• _WORK TO COMPLETE_
Say how many lines of the records include the string "screen". Nothing else belongs in the answer.

##########

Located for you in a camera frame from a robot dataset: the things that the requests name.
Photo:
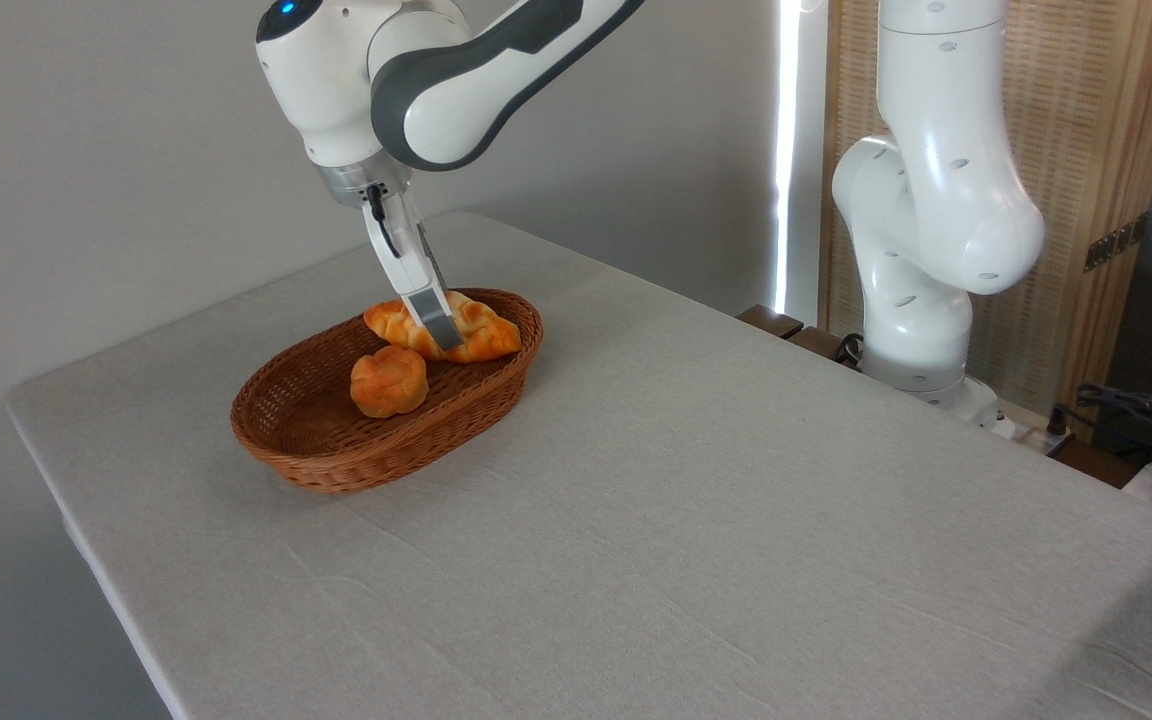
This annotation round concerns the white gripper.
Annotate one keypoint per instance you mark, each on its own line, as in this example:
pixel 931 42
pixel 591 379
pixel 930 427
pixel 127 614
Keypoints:
pixel 406 255

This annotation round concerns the long braided bread loaf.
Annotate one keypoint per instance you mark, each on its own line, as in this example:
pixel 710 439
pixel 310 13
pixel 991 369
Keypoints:
pixel 486 335

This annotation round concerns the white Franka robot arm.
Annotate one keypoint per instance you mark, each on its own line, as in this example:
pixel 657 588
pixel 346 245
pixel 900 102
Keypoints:
pixel 936 200

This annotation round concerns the round orange bread roll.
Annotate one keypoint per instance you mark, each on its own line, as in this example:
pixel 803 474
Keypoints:
pixel 388 382

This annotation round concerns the brown woven wicker basket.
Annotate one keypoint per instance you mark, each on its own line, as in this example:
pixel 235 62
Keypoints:
pixel 316 430

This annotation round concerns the dark brown wooden block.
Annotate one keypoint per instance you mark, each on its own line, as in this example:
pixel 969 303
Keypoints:
pixel 771 321
pixel 821 345

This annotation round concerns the grey tablecloth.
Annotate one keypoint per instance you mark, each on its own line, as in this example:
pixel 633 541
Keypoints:
pixel 736 500

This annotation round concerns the white power strip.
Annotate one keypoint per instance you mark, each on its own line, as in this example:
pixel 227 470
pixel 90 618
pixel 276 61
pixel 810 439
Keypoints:
pixel 1031 430

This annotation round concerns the wooden bamboo folding screen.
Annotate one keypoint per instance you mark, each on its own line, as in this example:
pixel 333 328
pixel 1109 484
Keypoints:
pixel 1086 120

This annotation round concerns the dark metal screen hinge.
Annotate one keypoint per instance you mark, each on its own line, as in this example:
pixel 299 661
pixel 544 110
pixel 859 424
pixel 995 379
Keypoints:
pixel 1116 242

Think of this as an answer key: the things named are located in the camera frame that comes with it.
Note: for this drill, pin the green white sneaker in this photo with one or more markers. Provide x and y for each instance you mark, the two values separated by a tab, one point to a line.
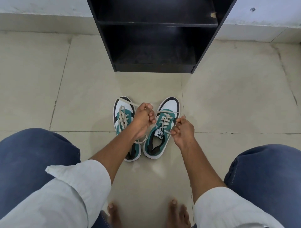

##########

• _WRITTEN ANSWER_
2